The Legend of the Bell Witch

1894 drawing of Betsy Bell
During the first half of the 19th century, the Bell family of Red River, Tennessee was reportedly haunted by an evil entity. It became known as the Bell Witch, though descriptions make it sound more like a poltergeist. As is typical, the entire story is steeped in legend and conflicting accounts. Whether or not you believe in such things as poltergeists or witches, it is hard to ignore the number of people who are said to have witnessed the “Bell Witch” in action.

John Bell and his wife Lucy moved from Kentucky to Tennessee during the early 1800s. The couple had two children that had already married and lived away from them by then. After moving to Red River, they had three more children together. Elizabeth, known as Betsy, was born in 1806, Richard was born in 1811 and Joel was born in 1813. The family did well in their new home and eventually amassed a landholding of 328 acres. They also had a sizeable log home.

In 1817 John Bell was working in his fields when he saw a strange animal with the body of a dog. He shot at the beast, but it disappeared. Later on that night and for many nights after, the family heard loud banging noises on the outside of their house. John tried to discover the source of the noises, but came up with nothing. Not long after, the children began complaining about the sound of rats chewing on their bedposts and that something was ripping off their covers as they slept. Soon, the entire family was hearing whispers around the house.
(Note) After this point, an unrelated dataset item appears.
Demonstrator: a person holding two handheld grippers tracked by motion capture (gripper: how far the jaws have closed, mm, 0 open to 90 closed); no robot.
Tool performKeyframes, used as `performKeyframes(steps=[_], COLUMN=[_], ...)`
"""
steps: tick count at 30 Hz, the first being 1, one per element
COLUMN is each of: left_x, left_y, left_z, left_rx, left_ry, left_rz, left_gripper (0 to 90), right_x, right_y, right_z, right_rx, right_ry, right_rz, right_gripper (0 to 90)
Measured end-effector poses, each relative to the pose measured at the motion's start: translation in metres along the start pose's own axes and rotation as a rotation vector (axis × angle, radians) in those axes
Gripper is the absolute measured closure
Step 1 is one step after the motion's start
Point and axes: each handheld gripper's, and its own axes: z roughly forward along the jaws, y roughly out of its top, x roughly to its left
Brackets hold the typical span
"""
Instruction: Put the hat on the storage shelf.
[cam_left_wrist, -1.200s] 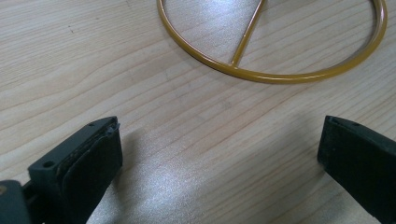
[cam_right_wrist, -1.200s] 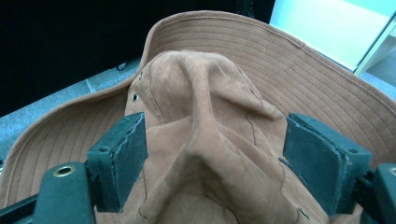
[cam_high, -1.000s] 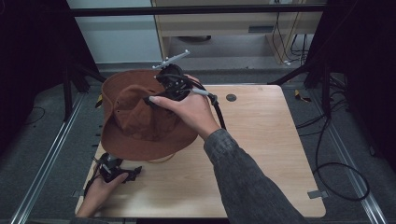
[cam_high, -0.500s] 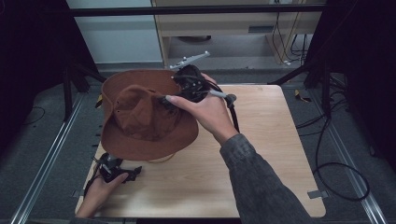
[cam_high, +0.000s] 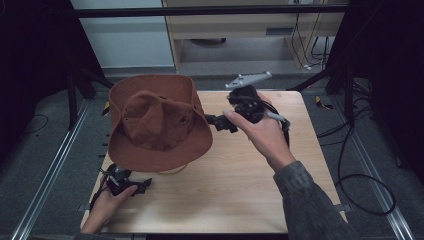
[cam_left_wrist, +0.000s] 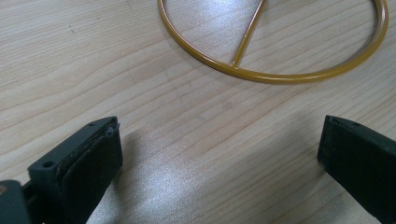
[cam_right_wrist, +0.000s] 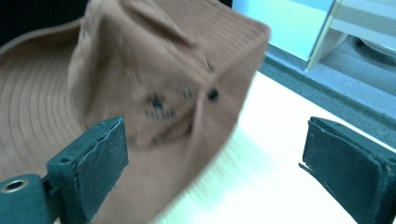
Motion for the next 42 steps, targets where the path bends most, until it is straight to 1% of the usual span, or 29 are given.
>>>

The Bell Witch began to focus on Betsy. It would supposedly attack her physically and so brutally that it left visible marks and even handprints on her skin. After a time, John Bell turned to his friend James Johnston for help. James and his wife decided to stay at the Bell home for a few nights. Apparently they suffered the same indignities as the Bells. The voice was gaining power as well and had begun conversing with people who spoke to it. It also sang and said things that were religious in nature.

General Andrew Jackson himself became interested in the story and decided to come to the home in 1819. Apparently one of his men had a run in with the witch and the story goes that Jackson spoke to it himself. The very morning after Jackson arrived at the Bell home, he was seen in Springfield, so he must not have stayed long. Jackson’s visit lends some credibility to the story. He did, after all, become President of the United States later. However, the story is still wildly incredible.

When Betsy became engaged to a local boy named Joshua Gardner, the Bell Witch wasn’t happy and decided to torment the young couple. Betsy eventually broke off the engagement. However, the only person that the witch truly seemed to hate was John Bell.

Some stories say that the witch claimed to be the spirit of a neighbor who felt cheated in a land transaction and recently died. Whoever or whatever it was, it supposedly tortured John during a prolonged illness he was having that involved seizures and difficulty controlling his throat. There are even claims that when John Bell died on December 20, 1820, the entity said that it had poisoned him. Stories say the family found a vial of poison in a cupboard that backed up the witch’s claim.

The witch became less active after John Bell’s death, but promised to return to his wife in seven years. It is said that it came back and spent a lot of time talking to John Bell Jr. about theology, history and life. It then left saying that it would return to his descendants in 107 years. There have been no claims from John’s descendants that this has happened. Of course, we can’t be sure that any of this happened.